Liver cancer is the fifth most common worldwide. The predominant histological subtype of liver cancer is hepatocellular carcinoma (HCC), which represents over 80% of all diagnosed liver cancers. HCC ranks third in mortality rates due to cancer worldwide, affecting more than half a million people. This is due to the late diagnosis at advanced stages for most HCC patients, leaving them with limited options, which signifies the importance of improving the accuracy of prognosis for HCC. Identifying biomarkers is an effective approach for early diagnosis of cancer. Gene fusions, which are made as a result of genomic rearrangement, have been known as critical identifiers of cancer developments. Next-generation sequencing has helped us gain deeper insight into this matter.

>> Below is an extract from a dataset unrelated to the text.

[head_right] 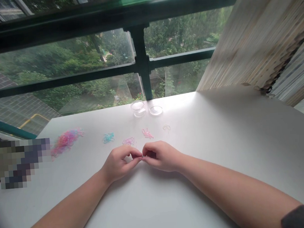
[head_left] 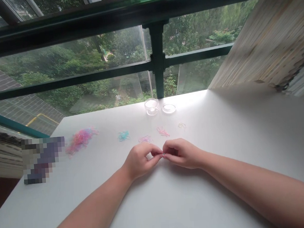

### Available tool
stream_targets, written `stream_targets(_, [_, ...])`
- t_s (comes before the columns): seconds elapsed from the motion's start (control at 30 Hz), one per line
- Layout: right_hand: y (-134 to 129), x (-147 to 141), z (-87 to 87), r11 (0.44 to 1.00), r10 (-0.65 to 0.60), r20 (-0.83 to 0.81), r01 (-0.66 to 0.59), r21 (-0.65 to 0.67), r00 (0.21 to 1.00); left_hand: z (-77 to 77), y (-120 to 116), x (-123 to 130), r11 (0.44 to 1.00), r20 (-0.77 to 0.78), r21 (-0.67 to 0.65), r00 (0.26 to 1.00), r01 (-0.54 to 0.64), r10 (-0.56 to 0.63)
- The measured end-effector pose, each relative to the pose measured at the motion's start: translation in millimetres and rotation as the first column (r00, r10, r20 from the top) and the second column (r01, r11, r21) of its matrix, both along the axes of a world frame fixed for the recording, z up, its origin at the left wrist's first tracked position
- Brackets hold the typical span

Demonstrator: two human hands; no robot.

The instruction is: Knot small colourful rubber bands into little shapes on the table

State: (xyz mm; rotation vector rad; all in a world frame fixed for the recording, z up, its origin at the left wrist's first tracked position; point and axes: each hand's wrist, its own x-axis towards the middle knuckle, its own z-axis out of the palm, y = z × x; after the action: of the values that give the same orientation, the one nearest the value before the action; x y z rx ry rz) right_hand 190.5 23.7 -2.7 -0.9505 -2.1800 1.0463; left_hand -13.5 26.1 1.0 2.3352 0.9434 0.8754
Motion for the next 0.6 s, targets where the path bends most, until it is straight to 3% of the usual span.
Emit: stream_targets(0.6, [-1.2,1.7,0.9,0.999,-0.027,-0.039,0.026,-0.018,0.999,-0.7,2.1,-2.6,0.999,0.013,-0.033,0.999,-0.036,0.036])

The Ressom Lab recently performed RNA-seq analysis of liver tissues from five HCC cases and five patients with liver cirrhosis using Illumina HiSeq 2500 (paired-end 125 bp). The objective was to identify differentially expressed genes/transcripts between tumor vs. cirrhotic tissues. In this project, I used the RNA-seq data generated to investigate the occurrences of fusion genes in tumor and cirrhotic tissues. Alignment of the sequence reads, quality assessment of the data, differential expression analysis, and fusion detection were done using the Partek Flow software.

We identified 218 genes and 251 exons with statistically significant changes in expression in HCC vs. liver cirrhosis, with a false discovery rate less than 0.05 and fold change of 2. Molecular functional classification using DAVID and PANTHER indicated that catalytic activity related and binding related genes were the most significantly enriched. Moreover, ONCOMINE was used for computing the genes expression signature by looking at previously done studies. Potential fusion genes were identified by duFuse algorithm and a total number of 2227 gene fusion (1971 unique) candidates were found, 30% of which occurred in HCC groups. 60% of these fusion events were between two different chromosomes. The candidates were searched against publicly available RNA-seq datasets and databases, cosmic, fusion cancer, and Chimerdb for further confirmation. The search resulted in identification of 86 gene fusions, out of which 56 were unique.